• _What is being asked_: Scan the listing below and copy every line holding "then".

• _Dataset excerpt_:

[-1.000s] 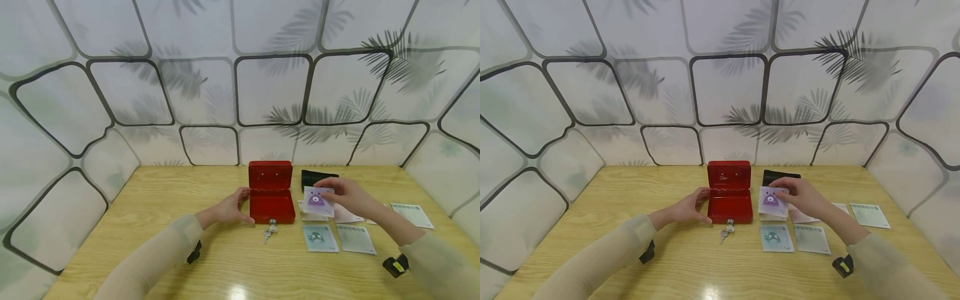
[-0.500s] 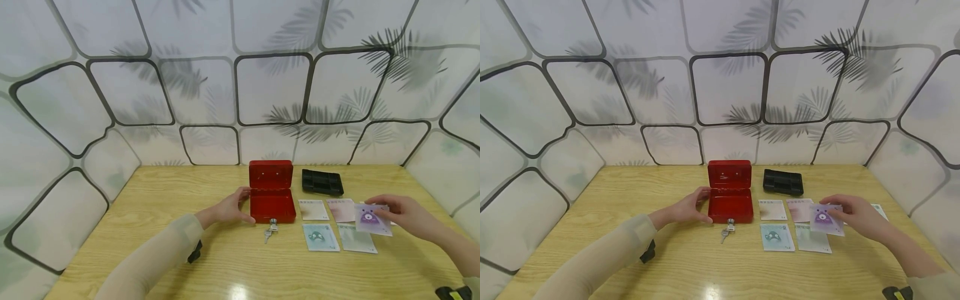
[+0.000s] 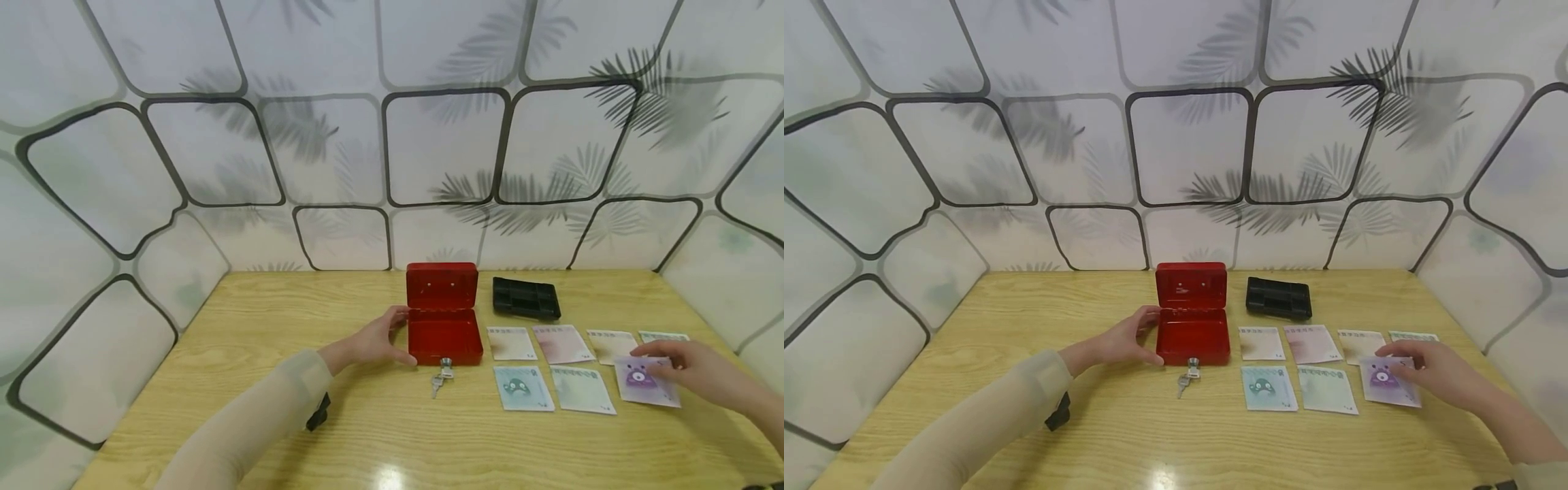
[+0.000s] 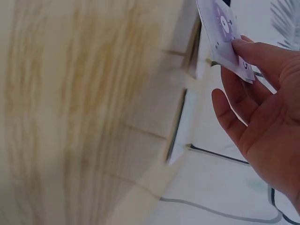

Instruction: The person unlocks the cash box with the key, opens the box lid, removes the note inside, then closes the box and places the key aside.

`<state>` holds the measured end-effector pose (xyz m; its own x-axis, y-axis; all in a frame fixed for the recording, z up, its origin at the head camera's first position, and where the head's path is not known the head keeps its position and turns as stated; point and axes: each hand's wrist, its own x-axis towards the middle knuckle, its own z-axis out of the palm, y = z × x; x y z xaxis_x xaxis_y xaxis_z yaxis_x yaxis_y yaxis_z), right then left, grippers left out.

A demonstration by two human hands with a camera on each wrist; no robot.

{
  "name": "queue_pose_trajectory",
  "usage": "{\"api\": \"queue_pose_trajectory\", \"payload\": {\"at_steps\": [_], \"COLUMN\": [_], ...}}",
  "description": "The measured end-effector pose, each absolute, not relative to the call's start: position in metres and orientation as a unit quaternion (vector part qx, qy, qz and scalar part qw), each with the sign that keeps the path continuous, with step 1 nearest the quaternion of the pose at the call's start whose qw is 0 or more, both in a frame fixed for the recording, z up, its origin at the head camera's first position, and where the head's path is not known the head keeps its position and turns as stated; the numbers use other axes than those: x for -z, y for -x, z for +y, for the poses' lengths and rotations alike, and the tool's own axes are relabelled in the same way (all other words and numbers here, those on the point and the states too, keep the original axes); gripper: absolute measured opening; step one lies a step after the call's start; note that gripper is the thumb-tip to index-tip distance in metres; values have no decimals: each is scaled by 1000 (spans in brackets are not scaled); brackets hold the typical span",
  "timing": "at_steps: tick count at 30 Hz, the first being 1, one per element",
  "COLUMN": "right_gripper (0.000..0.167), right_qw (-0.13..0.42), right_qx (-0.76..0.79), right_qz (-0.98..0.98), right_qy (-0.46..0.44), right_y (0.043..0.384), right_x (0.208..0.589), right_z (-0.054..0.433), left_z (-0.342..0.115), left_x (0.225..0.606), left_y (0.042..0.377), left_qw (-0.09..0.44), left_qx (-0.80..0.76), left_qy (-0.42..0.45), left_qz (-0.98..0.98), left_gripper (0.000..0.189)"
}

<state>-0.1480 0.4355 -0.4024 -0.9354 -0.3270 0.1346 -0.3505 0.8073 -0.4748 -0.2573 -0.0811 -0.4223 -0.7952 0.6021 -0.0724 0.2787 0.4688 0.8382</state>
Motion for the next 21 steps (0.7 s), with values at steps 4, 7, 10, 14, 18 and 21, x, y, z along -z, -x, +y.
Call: {"api": "queue_pose_trajectory", "payload": {"at_steps": [4, 7, 10, 14, 18, 21], "right_gripper": [17, 18, 17, 18, 17, 17], "right_qw": [-10, -13, -5, -8, -19, -7], "right_qx": [-249, -246, -230, -210, -191, -186], "right_qz": [-957, -957, -960, -964, -972, -975], "right_qy": [-147, -150, -161, -160, -135, -125], "right_y": [151, 154, 155, 156, 156, 155], "right_x": [410, 415, 418, 419, 417, 418], "right_z": [439, 440, 439, 436, 433, 432], "left_z": [-82, -82, -81, -81, -81, -81], "left_x": [424, 424, 424, 424, 423, 423], "left_y": [257, 257, 257, 257, 257, 256], "left_qw": [180, 180, 180, 179, 178, 178], "left_qx": [-443, -447, -446, -444, -441, -439], "left_qy": [-265, -267, -268, -267, -264, -263], "left_qz": [837, 835, 834, 836, 839, 841], "left_gripper": [91, 91, 90, 89, 89, 90]}}
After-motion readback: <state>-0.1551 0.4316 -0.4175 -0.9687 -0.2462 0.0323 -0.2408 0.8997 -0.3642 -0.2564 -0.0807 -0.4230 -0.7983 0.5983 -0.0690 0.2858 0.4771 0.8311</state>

• _Result_:
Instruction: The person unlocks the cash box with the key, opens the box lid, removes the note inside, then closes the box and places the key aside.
`<state>` holds the measured end-effector pose (xyz m; its own x-axis, y-axis; all in a frame fixed for the recording, z up, its origin at the head camera's first position, and where the head's path is not known the head keeps its position and turns as stated; point and axes: each hand's wrist, its own x-axis towards the middle knuckle, its own z-axis out of the palm, y = z × x; x y z xaxis_x xaxis_y xaxis_z yaxis_x yaxis_y yaxis_z), right then left, grippers left out.

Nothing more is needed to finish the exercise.